Electronic commerce offers small businesses big benefits, says NMSU prof

Feb. 14, 2000 by Rachel Kendall NMSU News Center

Elise "Pookie" Sautter, NMSU marketing professor, helps a student in one of her classes. (NMSU photo by Michael Kiernan)

Elise "Pookie" Sautter, NMSU marketing professor, helps a student in one of her classes. (NMSU photo by Michael Kiernan)

It seems you cannot open a newspaper or turn on the television these days without seeing or hearing about the marvels of electronic commerce. But is it really all it’s cracked up to be? Elise “Pookie” Sautter of New Mexico State University’s College of Business says it can be a very strong medium for businesses who take advantage of its capabilities.

The Internet is an incredibly powerful tool, Sautter said. “It’s like a new industrial revolution. It really can change the way we do things.”

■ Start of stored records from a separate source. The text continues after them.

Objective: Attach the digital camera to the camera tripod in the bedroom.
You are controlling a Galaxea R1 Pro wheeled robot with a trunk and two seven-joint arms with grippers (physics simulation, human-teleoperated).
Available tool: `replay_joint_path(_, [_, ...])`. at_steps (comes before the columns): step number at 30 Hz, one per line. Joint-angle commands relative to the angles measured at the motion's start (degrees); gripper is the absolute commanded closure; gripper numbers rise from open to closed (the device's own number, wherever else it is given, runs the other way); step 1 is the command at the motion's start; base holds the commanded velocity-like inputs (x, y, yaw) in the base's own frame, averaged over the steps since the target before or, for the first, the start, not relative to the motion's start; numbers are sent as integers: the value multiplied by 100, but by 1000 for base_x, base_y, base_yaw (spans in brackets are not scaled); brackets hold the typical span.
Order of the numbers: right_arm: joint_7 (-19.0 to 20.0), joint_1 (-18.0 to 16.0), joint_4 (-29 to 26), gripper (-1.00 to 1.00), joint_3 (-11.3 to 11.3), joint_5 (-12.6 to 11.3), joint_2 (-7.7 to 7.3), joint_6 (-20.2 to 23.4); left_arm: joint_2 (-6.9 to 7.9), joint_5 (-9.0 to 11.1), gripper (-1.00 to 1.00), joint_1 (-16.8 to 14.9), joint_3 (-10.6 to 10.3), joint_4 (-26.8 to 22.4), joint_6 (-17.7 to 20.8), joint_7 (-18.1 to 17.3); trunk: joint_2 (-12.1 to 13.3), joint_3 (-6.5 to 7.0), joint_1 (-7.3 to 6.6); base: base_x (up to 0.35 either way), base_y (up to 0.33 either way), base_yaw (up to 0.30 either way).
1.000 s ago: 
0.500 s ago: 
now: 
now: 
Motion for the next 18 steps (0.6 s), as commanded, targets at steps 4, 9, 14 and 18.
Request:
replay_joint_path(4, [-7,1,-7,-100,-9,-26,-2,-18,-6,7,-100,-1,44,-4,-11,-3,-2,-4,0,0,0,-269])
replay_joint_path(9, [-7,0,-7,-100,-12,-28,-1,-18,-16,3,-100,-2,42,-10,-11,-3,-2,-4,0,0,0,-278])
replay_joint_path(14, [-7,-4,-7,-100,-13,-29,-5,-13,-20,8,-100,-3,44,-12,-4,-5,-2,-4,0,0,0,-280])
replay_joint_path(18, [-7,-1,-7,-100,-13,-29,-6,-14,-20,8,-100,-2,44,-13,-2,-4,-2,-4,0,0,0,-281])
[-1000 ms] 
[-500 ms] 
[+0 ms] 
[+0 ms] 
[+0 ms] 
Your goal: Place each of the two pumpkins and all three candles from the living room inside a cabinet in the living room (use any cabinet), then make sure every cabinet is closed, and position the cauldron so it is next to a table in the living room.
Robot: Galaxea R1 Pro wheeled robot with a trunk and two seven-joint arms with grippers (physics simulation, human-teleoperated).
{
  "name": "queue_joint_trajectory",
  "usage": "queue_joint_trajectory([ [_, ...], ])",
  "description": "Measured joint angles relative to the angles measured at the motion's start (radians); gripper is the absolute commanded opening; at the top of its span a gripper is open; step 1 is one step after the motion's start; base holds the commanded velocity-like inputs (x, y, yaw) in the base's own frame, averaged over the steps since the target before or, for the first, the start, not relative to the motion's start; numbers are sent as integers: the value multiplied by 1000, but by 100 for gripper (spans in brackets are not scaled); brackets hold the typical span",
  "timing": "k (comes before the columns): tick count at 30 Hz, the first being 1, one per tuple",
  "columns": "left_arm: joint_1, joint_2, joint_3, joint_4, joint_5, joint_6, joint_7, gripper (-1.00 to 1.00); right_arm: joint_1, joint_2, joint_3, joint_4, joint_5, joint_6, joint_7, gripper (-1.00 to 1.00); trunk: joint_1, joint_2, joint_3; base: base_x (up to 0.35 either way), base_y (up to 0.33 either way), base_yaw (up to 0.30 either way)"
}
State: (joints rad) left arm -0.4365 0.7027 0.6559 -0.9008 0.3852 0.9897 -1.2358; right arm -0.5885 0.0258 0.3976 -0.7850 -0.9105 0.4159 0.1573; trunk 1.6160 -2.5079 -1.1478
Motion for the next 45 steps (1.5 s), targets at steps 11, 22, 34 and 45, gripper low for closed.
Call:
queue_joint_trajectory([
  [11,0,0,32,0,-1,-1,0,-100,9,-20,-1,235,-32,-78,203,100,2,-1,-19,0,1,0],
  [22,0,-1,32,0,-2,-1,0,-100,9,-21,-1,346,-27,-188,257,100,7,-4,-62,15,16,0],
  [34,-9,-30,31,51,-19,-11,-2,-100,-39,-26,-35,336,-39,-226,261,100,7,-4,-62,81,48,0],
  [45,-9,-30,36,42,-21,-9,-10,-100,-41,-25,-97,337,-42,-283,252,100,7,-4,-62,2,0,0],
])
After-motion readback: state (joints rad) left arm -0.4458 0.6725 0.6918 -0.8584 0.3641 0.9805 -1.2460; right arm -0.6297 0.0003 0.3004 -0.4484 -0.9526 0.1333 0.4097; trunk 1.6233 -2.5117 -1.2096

Electronic business, also known as e-business, goes beyond buying and selling over the Internet. It includes using the Internet for any business function, including communicating with employees, customers and suppliers, distributing product and company information and conducting market research.

Sautter, an associate professor of marketing, is team-teaching E-commerce and Marketing Relationships, one of three e-business classes offered this semester in NMSU’s business college. The other courses address business models of e-business and how e-business influences the traditional U.S. economic structure.

The courses were developed because business college faculty recognized the need to keep students up-to-date with the newest business methods. They used a grass-roots approach to develop an e-team composed of members from many of the college’s departments to explore incorporating e-commerce topics into the college’s curriculum.

To keep themselves current, faculty members spend time online, looking for samples of both practical and ineffective uses of e-business. Sautter often shares these cases with her class, and requires the students to find their own examples. “It’s important to know what’s out there,” she said. “They need to see what the possibilities are.”

She believes e-business will help New Mexico “go beyond where we are now.” Because the state is so reliant on small or family businesses, it is important for them to see the variety of opportunities e-business presents, she said. Before now, business “has traditionally seen the value of the Internet only at a global or national level,” Sautter said. “Now we are beginning to see how we can utilize it at the local level.”

For example, if a city’s Chamber of Commerce were to set up a Web site linking to local businesses, those small businesses would have a way of getting browsers to their sites, and could extend special offers to online customers. Businesspeople often think they need to advertise on television and by direct mail, which can be expensive, Sautter said. These examples would offer small businesses easily affordable promotional opportunities and expanded market access.

“True e-commerce, buying and selling, is a very small part of what the Internet is used for,” Sautter said. “Many don’t recognize the broader advantages offered by e-business.”

In addition to offering a cost-effective way to reach key audiences with information and promotions, another significant advantage is improved communication. The ability to network and communicate more efficiently with others in the supply chain, including suppliers, customers and business-to-business transactions, is valuable, Sautter said.

Although e-business can provide benefits for small businesses, there are some pitfalls they should watch out for. One of the most common mistakes in creating Web sites is putting too much glitz on the screen, thus making it load slowly, Sautter said. Users will leave the site.

Also, given that New Mexico is likely below the mark on Internet infrastructure, it is a good idea to always provide a text-only option to Web pages, which viewers can use if the full graphics mode is too slow, Sautter advised.

Certainly, e-mail expectations are another issue, she agreed. She recommended having a policy stated online, such as that someone will respond to e-mail within 48 hours. “Similarly, the task needs to be assigned to a particular person or persons in the business to be sure it is handled in a timely and systematic fashion,” she said.

Finally, Sautter recommends changing the Web page frequently to keep customers coming back to the site, rather than visiting it once and never having a reason to come back.